Virgin Atlantic Airways Ltd. will begin pitching to potential investors Monday as it seeks to avoid collapse with air travel effectively grounded and the U.K. government reluctant to provide emergency funding, a person with knowledge of the situation said.

The talks follow the U.K. carrier’s appointment of restructuring specialist Alvarez & Marsal to develop contingency plans for a so-called pre-packaged administration should it fail to secure financial backing, according to the person, who asked not to be named discussing private matters.

Virgin Atlantic Chief Executive Officer Shai Weiss will set out the company’s survival plans and strategy to 12 firms that have emerged as serious contenders for investment out of 100 originally sounded out by Houlihan Lokey, the person said.

The carrier founded by billionaire Richard Branson has enough cash to survive through the summer but is likely to have a better idea about its viability in the next week or two, including a bid to secure about 500 million pounds (US$620 million) in state support, according to the person. British Airways and EasyJet Plc have so far succeeded in tapping U.K. funding, but a special case would need to be made for Virgin because it lacks an investment-grade credit rating.

Virgin Atlantic declined to comment on the hiring of Alvarez & Marsal, which Sky News reported earlier.

“We are exploring all available options to obtain additional external funding,” a spokeswoman said. “Discussions with a number of stakeholders continue and are constructive, meanwhile the airline remains in a stable position.”

So-called pre-pack administration allows a business with a viable structure but unmanageable amounts of debt to make a fresh start.

Insolvency and turnaround specialist Wilson Field says on its website that the procedure must be deemed to be in the best interest of creditors. It involves the pre-arranged sale of assets from the insolvent company into a new firm which can have the same directors or be a completely separate party.

Assets must be bought at market value as determined by an independent professional valuer.

Virgin Atlantic said Tuesday that it would eliminate 3,150 jobs, or about a third of the workforce, shutter its London Gatwick hub and trim the fleet from 45 planes to 36 to help ride out the coronavirus crisis.
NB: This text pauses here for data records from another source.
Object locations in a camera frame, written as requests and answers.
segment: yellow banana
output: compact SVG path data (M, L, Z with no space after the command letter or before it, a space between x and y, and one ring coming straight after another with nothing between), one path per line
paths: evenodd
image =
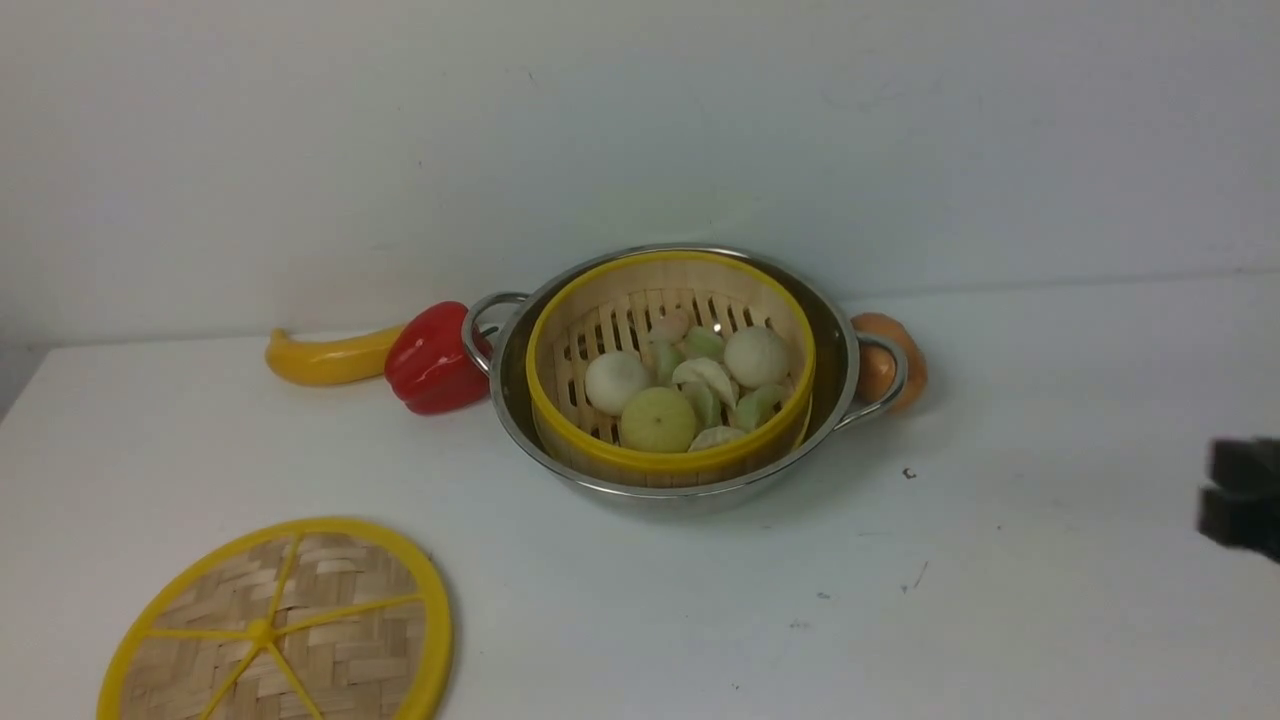
M283 329L271 331L266 366L300 386L335 386L383 374L387 355L404 325L329 342L293 340Z

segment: woven bamboo lid
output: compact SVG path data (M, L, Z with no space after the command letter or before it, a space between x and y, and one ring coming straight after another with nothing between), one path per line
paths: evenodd
M451 653L444 585L412 542L298 520L169 583L116 650L97 716L417 720L434 714Z

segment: pot handle
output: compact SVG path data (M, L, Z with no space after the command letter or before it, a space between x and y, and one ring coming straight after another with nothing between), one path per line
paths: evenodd
M860 423L863 420L869 420L870 418L874 418L876 415L879 415L881 413L888 410L888 407L893 405L893 401L897 400L897 396L902 395L902 388L906 387L906 352L904 352L902 348L899 347L896 342L886 337L870 333L855 332L854 336L858 337L859 345L864 342L874 345L876 347L879 347L881 350L884 350L893 356L893 370L895 370L893 382L890 383L888 391L884 392L884 397L881 397L876 402L872 402L870 405L865 405L856 410L849 410L847 413L845 413L845 416L841 418L838 423L836 423L836 427L832 428L831 432L847 428L849 425Z
M481 297L475 305L467 307L467 316L462 320L462 347L471 363L480 368L485 375L489 374L489 359L485 357L484 352L480 352L480 347L476 345L476 331L479 329L476 323L480 320L480 315L498 305L520 305L525 300L529 300L527 292L495 292Z

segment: white table
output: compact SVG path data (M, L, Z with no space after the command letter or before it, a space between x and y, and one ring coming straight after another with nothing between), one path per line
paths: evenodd
M284 384L264 338L54 351L0 425L5 715L91 717L165 582L321 514L434 555L451 720L1280 712L1280 569L1194 530L1208 441L1280 433L1280 275L856 307L929 401L681 523L570 493L488 405Z

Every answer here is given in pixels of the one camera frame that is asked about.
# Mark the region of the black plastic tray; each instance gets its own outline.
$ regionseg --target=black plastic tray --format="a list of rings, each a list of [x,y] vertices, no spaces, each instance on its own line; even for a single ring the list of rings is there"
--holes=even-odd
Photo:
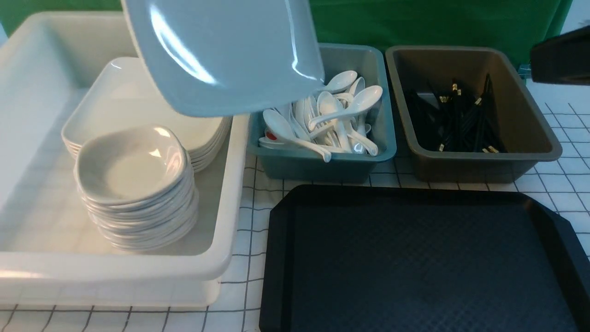
[[[524,194],[303,185],[270,214],[260,328],[585,332],[590,263]]]

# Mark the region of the grid tablecloth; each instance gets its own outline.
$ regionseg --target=grid tablecloth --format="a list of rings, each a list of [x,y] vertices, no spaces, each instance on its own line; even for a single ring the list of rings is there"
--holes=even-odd
[[[590,258],[590,103],[548,103],[542,98],[543,92],[538,92],[535,99],[562,143],[563,156],[559,161],[539,163],[515,183],[421,182],[412,174],[407,144],[403,135],[398,135],[396,158],[379,164],[362,185],[526,193],[572,223]],[[304,183],[269,179],[256,157],[247,157],[233,258],[222,277],[219,298],[208,308],[10,305],[0,307],[0,331],[258,331],[268,216],[300,184]]]

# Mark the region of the stack of bowls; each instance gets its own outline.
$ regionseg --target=stack of bowls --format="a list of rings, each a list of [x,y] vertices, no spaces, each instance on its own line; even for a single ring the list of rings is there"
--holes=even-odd
[[[193,171],[209,166],[221,149],[231,117],[192,118],[175,112],[158,92],[138,58],[117,58],[94,81],[61,130],[73,158],[93,138],[139,125],[170,128],[188,151]]]
[[[168,128],[148,125],[86,142],[76,158],[78,192],[116,248],[169,245],[195,225],[199,192],[190,157]]]

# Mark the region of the spoon handle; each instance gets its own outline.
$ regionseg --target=spoon handle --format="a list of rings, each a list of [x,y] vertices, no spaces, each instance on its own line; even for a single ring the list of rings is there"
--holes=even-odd
[[[356,131],[364,137],[367,137],[365,130],[366,114],[360,114],[359,120],[356,123]]]
[[[353,110],[353,111],[343,110],[340,112],[334,112],[334,113],[330,113],[330,114],[320,115],[318,117],[315,117],[315,118],[309,120],[309,129],[314,130],[316,128],[316,126],[322,122],[326,122],[326,121],[330,121],[330,120],[334,120],[334,119],[349,118],[351,116],[357,116],[359,113],[361,113],[361,112],[358,112],[357,110]]]
[[[350,142],[346,136],[346,128],[344,127],[344,123],[342,123],[342,121],[332,120],[332,122],[334,121],[336,121],[336,135],[338,136],[340,147],[346,150],[346,152],[352,152],[352,147],[350,146]]]
[[[367,152],[369,152],[371,156],[374,157],[379,153],[379,148],[377,147],[377,144],[373,143],[370,139],[364,137],[356,131],[348,132],[348,137],[358,141],[363,147],[365,147],[365,149],[367,149]]]
[[[295,144],[301,145],[304,148],[307,148],[307,149],[310,149],[314,152],[317,152],[318,154],[320,154],[322,156],[322,158],[324,159],[324,162],[329,162],[332,159],[332,153],[330,151],[320,147],[317,144],[307,142],[302,139],[293,139],[292,142]]]
[[[311,131],[309,133],[309,138],[316,139],[318,136],[320,136],[320,135],[324,134],[325,132],[331,130],[333,127],[334,126],[331,123],[329,123],[329,124],[327,124],[325,126],[321,126],[319,128],[316,128],[316,129],[314,129],[313,131]]]

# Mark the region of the green curtain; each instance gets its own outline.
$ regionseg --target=green curtain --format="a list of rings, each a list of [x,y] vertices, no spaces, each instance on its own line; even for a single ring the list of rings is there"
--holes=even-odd
[[[381,50],[400,44],[488,46],[514,64],[532,45],[558,35],[572,0],[310,0],[320,41]],[[0,1],[10,35],[40,11],[121,10],[120,0]]]
The U.K. government is due to hold a call with airline chiefs Sunday, though the focus is likely to be plans for airline passengers entering the country to spend two weeks under quarantine once flights resume, the person said.

Virgin hasn’t given up on winning British backing, and it’s not clear what impact multi-billion dollar aid packages granted this week to Air France-KLM and Deutsche Lufthansa AG, as well as the funding for BA, will have on government thinking, the person said.